Не знаю, что подумала Люда на мой запрос, я же под «морально неустойчивой» подразумевал одну из таких девушек, которые предав Родину, могли выйти замуж за иностранца. Были и выходили, и уезжали из страны. Тодор выглядел вполне женихом.
В фойе мы с Тодором, горящим надеждой и любопытством, встретили Люду и подругу, назвавшуюся Ларисой. Лариса предстала завитой блондинкой с необычайно выдающейся грудью, заметно старше моей Людмилы. На Тодора Лариса произвела сильное впечатление. Он стремительно шагнул к ней навстречу, протянул руку, по-пьяному лихо щелкнул каблуками, поцеловал ее руку и выдохнул:
––О, Лариса! Я Тодор.
Поднялись в номер, от Ларисы и Люды стало как-то тесно, и я пригласил всех к себе для продолжения банкета. На такси приехали ко мне. Началось привычное застолье, потом танцы. Настала глубокая ночь. Уже не до веселья, пора отходить ко сну. Я отвел Тодору с Ларисой гостиную с раздвижным диваном и стал готовить нашу постель в спальне. Но Тодор все ходит как неприкаянный из комнаты на кухню и обратно, не стремясь к предназначенной судьбой к своей Ларисе, а норовя взять за ручку Люду и увести ее туда, где ни меня, ни Ларисы нет. И тут вкралось в меня подозрение – уж не задумал ли он разлучить меня с Людой? Я решительно подошел к воркующему голубку, взял за руку Люду и увел в спальню. Направляясь в кухню, столкнулся с хмурым Тодором, и он повел со мной такой разговор:
––Мне очень нравится Люда, а Лариса мне совсем не нравится.
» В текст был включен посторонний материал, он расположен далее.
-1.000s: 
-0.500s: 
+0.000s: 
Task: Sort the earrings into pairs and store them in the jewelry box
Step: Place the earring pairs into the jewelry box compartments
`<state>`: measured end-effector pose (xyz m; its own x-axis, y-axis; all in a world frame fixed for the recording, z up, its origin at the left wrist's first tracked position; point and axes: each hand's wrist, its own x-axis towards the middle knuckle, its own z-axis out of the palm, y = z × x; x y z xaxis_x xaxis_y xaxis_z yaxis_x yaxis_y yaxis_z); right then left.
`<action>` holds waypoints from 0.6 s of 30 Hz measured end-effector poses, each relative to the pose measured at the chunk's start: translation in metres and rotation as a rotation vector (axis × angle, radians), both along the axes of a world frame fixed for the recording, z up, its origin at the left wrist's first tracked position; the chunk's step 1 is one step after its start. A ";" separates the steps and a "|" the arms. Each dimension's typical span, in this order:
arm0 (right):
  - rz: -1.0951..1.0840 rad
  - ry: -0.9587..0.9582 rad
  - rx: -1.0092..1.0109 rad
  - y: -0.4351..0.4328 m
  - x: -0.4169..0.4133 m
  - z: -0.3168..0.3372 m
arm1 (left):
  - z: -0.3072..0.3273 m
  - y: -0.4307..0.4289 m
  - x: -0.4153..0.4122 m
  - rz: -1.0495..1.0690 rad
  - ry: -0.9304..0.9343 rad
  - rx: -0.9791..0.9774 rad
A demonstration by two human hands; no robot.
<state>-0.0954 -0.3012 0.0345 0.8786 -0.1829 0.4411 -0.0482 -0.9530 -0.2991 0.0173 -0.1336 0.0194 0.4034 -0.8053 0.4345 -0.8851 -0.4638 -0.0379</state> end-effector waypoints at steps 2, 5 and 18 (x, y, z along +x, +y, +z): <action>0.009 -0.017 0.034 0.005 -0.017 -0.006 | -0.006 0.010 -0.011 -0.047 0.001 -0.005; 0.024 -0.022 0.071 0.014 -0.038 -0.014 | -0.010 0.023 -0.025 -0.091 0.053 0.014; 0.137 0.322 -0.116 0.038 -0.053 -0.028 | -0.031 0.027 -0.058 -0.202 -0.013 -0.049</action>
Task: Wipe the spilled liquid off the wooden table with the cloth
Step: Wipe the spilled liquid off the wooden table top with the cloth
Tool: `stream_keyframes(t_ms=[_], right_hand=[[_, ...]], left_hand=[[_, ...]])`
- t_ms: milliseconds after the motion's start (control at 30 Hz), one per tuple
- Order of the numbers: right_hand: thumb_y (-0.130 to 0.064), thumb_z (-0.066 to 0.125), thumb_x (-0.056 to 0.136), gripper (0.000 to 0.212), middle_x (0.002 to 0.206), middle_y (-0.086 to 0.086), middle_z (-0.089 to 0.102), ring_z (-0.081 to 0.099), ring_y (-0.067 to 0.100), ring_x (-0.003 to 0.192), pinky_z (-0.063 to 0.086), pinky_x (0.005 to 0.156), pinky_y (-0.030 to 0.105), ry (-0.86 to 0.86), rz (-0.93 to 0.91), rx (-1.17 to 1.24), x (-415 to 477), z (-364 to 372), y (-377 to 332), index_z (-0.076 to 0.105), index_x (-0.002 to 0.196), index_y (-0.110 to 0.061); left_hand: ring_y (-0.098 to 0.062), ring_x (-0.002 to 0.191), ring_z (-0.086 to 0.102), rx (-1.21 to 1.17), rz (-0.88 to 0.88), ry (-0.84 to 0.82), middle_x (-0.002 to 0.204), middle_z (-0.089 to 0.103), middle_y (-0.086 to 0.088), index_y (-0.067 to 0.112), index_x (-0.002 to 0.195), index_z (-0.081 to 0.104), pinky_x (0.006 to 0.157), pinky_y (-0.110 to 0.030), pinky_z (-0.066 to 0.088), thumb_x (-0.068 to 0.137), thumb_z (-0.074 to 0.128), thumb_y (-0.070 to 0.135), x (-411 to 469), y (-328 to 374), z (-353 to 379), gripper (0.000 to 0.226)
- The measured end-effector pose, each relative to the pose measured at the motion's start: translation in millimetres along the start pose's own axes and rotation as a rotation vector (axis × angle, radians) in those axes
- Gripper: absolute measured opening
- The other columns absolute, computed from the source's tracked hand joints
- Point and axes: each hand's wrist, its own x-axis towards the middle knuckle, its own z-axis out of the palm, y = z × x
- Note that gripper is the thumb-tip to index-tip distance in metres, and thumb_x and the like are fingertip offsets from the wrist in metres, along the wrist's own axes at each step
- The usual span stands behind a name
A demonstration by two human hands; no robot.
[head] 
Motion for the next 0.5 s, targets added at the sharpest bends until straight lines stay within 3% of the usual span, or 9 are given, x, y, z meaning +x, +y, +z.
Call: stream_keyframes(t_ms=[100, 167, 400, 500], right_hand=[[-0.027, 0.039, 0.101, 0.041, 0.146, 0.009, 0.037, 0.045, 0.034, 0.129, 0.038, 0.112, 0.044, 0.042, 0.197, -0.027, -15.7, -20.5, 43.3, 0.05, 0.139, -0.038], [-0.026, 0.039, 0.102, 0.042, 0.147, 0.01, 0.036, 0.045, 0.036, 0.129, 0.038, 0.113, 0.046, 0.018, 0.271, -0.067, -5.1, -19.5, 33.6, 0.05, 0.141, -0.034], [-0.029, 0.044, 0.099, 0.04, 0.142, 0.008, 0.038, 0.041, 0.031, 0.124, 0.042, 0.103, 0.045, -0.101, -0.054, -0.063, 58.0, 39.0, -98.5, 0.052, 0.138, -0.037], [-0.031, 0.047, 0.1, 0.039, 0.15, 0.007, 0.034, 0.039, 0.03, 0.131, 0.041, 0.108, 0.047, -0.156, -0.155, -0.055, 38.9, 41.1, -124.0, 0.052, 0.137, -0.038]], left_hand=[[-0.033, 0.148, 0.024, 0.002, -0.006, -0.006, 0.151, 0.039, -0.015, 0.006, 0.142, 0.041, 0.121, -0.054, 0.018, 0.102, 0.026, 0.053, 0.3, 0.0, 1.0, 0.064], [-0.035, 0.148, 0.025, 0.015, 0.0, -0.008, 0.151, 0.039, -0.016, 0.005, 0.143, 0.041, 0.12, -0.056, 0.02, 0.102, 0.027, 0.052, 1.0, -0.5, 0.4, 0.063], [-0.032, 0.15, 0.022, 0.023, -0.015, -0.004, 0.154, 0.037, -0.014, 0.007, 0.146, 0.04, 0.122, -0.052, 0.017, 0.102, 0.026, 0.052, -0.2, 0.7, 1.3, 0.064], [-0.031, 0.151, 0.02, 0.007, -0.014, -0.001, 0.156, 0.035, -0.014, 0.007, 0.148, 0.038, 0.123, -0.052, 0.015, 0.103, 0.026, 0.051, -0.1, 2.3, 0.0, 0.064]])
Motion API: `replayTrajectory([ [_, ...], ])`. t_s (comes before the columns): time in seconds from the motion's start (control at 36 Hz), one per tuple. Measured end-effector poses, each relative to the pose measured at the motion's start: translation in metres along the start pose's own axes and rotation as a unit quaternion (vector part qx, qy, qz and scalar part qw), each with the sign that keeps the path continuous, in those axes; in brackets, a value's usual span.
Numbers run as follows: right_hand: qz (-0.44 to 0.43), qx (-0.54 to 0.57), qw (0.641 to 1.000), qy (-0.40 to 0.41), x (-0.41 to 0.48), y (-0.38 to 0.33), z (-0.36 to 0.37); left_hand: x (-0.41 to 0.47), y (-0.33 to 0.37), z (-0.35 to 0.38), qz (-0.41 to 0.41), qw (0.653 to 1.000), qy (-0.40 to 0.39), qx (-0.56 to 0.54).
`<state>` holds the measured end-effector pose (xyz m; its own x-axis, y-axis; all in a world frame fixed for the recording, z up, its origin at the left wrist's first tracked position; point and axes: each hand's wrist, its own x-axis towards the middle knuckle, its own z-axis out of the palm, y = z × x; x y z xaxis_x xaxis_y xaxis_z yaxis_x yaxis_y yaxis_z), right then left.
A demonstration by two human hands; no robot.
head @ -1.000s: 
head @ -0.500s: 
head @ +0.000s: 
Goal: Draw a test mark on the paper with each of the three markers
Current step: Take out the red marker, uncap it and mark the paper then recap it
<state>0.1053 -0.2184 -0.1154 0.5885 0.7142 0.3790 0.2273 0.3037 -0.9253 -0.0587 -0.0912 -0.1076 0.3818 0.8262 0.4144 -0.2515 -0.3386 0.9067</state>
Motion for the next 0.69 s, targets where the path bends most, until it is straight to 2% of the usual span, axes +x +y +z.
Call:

––Ну и что же? Проводи ее домой и простись. Ведь ее Люда пригласила по твоей просьбе.
––Но ведь ты не женишься на Люде. Зачем ей оставаться с тобой.
Такая прозорливость поразила меня. Тодор видит нас впервые, несколько часов, и уже раскусил меня, и определил Люду своей невестой. Без нее ее посватал. На это я твердо предложил Тодору:
––Ложись, друг, спать в гостиной, а в каком составе – один или вдвоем, твое дело. Мы с Людой устали и хотим спать. Спокойной ночи.
Просыпаясь, я слышал шаги гуляющего по комнате Тодора и похрапывание Ларисы. Заснул и был разбужен хлопнувшей дверью. Вышел, заглянул в гостиную. Лариса сладко и уже беззвучно спала. Болгарский жених ушел. Встречаясь в заводе, Тодор отворачивался от разлучника. Надеюсь, что он обрел все же счастье на родине. Надо же, как у болгар быстро – едва увидел увидеть – и уже жениться. А у нас? Кто-то всю жизнь примеряется, да так и остается холостым.
Серым морозным утром наша поредевшая компания собралась в кухне за завтраком. Мы с Людой веселые немного поиздевались над хмурой Ларисой.
––Ну, что, подруга, проспала жениха.
––Да какой-то он суетной. Все никак не мог улечься, ходил по комнате, курил. Я ему говорю:
––Тебе завтра, наверно, на завод, к поездам, а ты все полуночничаешь. Стал говорить о каких-то проблемах с наладкой. Я ему:
––Брось, там не ладится, так хоть здесь наладь. Ложись спатеньки, и успокойся, – Лег, затих, а проснулась – его нет. Ах, брошенная я, покинутая.
Я смеясь утешил Ларису:
––Еще не вечер, пойду и я на завод, встречу Тодора, объясню, что у нас так не поступают, и одумается целомудренник.
Люда развлекла нам своей историей, которую мы с интересом выслушали. Было это несколько лет тому назад, летом, очень я была еще молодая. Шла по парковой стороне нашей главной улицы. Мимо меня медленно проехала «Волга». Иду дальше, машина остановилась, и из нее вышел средних лет мужчина какого-то благочинного вида по своим манерам, даже по шагам, которыми он направился мне наперерез. С извинениями попросил остановиться.